Spaghetti a la Snot: One Columbia Heights resident has made it her mission to ban boogers from District food: The resident has created a petition to get restaurant workers paid sick days. “Restaurant workers in DC don’t have paid sick days!” she wrote on the Columbia Heights the email list. “No paid time off means more sick workers serving us food. Spaghetti a la snot, salad with sneeze vinaigrette, flu mignon, Cough-e (sorry, couldn’t resist), we might all be eating or drinking this stuff every day. Gross, right? That’s why I’ve started a petition to Mayor Gray and the rest of the Council, asking them to give DC’s restaurant workers paid sick days!”

911 Woes: Brookland residents are still infuriated that it took MPD two hours to respond to an attempted mugging. One member of the Brookland email list says police laziness contributes to crime trends: “The deployment of police is basically sitting in squad cars getting fat and out of shape aimlessly driving around… Parked and idling the motor. The criminals are not stupid and the kids are delinquent, they know the chance of being apprehended is minimal. They are clearly emboldened.” Another list subscriber blames parents: “Well said. The PARENTS should be made accountable. Kids don’t do crazy things unless they think they can get away with it. What can we do about getting parents to be more responsible?”

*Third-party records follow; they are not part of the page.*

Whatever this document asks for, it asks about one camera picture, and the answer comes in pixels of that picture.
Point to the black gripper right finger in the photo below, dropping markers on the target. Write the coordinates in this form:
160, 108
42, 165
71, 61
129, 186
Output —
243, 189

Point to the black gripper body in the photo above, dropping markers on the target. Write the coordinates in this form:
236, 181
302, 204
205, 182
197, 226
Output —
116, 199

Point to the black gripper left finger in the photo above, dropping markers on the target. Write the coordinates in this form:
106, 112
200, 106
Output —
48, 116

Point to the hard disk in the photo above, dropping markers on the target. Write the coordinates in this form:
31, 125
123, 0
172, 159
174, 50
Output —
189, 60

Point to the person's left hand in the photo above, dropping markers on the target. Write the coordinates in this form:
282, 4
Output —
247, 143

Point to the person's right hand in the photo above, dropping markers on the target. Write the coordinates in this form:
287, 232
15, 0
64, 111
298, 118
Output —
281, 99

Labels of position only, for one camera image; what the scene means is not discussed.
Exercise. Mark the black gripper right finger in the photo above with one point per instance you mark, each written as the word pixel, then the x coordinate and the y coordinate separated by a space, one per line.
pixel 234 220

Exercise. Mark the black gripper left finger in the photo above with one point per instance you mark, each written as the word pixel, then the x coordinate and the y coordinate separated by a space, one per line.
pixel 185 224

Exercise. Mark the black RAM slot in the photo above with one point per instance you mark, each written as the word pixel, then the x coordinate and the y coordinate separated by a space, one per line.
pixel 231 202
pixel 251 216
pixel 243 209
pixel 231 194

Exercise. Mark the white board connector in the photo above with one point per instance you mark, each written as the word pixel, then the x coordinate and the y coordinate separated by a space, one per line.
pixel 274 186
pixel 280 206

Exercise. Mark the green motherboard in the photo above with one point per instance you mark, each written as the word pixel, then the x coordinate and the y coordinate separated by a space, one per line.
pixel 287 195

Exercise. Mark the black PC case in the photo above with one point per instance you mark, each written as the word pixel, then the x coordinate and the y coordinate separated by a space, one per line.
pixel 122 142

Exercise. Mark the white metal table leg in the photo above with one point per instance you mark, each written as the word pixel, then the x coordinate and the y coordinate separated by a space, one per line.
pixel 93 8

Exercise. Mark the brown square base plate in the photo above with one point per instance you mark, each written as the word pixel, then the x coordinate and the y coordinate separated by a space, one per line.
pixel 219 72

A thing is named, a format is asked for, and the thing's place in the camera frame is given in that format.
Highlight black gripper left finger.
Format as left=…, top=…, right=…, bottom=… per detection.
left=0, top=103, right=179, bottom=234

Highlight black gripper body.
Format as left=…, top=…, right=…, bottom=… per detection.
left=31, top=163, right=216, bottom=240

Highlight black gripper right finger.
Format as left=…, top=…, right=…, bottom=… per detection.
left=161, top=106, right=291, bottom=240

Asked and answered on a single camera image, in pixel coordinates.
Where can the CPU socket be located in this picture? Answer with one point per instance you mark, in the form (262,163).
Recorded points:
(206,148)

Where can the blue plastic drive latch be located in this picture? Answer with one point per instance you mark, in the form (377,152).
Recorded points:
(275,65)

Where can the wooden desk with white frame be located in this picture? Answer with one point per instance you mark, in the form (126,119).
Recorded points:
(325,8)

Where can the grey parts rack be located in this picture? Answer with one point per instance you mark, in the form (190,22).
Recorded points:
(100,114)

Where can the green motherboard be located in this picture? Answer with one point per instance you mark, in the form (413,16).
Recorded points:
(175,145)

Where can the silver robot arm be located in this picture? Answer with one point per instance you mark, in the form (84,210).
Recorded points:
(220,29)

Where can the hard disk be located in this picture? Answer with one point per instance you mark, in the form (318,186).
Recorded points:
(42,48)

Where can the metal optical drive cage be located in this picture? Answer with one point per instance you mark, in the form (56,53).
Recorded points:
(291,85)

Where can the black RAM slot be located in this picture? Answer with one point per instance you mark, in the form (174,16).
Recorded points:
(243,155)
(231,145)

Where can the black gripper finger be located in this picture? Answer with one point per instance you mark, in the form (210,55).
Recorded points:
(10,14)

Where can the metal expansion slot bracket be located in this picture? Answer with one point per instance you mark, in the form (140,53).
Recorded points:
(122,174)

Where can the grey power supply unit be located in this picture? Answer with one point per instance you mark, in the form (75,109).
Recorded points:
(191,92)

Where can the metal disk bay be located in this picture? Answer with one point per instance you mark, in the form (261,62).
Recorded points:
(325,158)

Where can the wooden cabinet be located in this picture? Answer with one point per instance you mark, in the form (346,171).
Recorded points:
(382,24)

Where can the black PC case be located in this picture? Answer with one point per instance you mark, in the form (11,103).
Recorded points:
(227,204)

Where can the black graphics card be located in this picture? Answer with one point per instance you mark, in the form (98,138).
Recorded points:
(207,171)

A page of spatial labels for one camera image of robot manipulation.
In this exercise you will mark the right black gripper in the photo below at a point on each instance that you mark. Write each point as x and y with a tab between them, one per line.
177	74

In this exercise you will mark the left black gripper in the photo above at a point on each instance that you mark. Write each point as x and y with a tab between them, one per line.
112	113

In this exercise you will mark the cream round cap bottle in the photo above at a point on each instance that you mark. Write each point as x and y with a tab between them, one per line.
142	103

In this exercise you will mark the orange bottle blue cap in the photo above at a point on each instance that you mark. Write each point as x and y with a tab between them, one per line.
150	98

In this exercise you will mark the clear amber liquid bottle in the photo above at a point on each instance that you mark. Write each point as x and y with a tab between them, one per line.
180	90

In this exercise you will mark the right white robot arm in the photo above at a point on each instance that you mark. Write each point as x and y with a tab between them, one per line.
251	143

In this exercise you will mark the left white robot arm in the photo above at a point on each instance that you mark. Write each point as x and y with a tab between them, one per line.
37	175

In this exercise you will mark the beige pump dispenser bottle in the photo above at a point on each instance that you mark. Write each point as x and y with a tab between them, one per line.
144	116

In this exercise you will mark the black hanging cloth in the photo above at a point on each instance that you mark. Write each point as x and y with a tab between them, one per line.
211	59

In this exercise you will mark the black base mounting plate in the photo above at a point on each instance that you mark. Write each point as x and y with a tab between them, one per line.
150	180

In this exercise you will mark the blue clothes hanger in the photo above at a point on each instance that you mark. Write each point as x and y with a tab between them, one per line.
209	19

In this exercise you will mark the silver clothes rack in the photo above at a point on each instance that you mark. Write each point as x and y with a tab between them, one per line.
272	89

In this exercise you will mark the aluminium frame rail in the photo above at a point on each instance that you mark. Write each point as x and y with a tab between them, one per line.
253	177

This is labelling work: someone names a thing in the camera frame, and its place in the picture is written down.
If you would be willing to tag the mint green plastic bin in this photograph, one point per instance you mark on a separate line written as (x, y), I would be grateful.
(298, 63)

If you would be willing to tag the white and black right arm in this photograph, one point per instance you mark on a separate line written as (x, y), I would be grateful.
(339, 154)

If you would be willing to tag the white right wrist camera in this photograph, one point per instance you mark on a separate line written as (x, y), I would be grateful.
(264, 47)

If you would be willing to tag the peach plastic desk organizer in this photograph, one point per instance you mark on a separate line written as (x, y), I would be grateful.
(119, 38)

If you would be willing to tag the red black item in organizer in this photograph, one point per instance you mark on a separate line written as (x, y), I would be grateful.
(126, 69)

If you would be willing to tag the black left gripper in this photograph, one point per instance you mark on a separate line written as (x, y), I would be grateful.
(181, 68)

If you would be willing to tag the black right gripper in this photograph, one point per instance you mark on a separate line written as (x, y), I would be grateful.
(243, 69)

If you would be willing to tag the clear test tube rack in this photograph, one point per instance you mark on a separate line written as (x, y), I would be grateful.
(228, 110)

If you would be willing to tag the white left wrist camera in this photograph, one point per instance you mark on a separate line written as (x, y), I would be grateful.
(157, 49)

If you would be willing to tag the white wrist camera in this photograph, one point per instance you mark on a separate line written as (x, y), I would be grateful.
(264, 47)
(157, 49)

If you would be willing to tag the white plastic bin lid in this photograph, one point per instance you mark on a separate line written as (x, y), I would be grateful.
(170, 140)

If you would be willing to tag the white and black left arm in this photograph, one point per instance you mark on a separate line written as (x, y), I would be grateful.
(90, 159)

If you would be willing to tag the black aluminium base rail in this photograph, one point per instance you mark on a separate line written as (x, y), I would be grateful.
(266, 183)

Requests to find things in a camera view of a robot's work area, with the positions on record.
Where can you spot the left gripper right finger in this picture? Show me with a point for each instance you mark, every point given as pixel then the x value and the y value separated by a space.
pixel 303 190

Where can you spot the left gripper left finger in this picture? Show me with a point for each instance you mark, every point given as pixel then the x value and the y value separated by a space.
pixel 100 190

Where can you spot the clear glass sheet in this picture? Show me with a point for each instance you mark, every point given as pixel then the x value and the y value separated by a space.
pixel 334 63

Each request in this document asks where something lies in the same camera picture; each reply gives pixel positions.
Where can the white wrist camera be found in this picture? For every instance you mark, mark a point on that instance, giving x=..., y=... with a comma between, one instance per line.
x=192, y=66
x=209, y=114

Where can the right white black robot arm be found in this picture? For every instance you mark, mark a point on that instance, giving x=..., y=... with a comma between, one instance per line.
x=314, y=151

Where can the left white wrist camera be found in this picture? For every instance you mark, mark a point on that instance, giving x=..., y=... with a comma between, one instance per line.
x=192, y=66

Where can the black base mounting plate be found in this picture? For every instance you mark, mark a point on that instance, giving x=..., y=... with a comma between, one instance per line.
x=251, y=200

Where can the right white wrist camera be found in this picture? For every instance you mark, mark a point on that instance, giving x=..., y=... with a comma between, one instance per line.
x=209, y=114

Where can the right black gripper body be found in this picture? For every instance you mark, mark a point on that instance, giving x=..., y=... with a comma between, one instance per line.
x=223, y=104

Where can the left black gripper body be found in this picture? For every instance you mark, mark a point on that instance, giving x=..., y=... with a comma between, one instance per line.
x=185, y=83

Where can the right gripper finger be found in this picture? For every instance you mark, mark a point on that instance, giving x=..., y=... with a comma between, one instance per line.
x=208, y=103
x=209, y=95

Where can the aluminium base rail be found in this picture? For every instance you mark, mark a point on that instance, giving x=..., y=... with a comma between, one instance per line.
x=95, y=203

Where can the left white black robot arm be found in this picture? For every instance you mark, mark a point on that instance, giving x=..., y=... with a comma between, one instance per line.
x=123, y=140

Prince George’s Gamble: In response to Prince George’s County’s decision to bring gambling to the area, the D9 Politico Blog lamented the decision as a lame attempt to generate revenue: “Do I believe there’s waste in our County government that can help reduce our operating deficit? Of course. I’ve pointed that out multiple times on this blog, and uncovered ways that our government overpays employees, overstaffs their administrative positions, and provides mediocre services. But that’s not going to fix the long-term structural deficit we face. We’re going to have to pay more now to get the government services our residents want, and if we’re unwilling to do that then our elected officials are going to make the lousy choice we observed yesterday by opening the door to putting slots in the County to generate the revenue we need. Of course, this doesn’t guarantee slots will deliver that revenue, but it is one of the few options left on the table.” At least slots policy in Ward 9 appears a little less fly-by-night than the District’s iGaming gamble.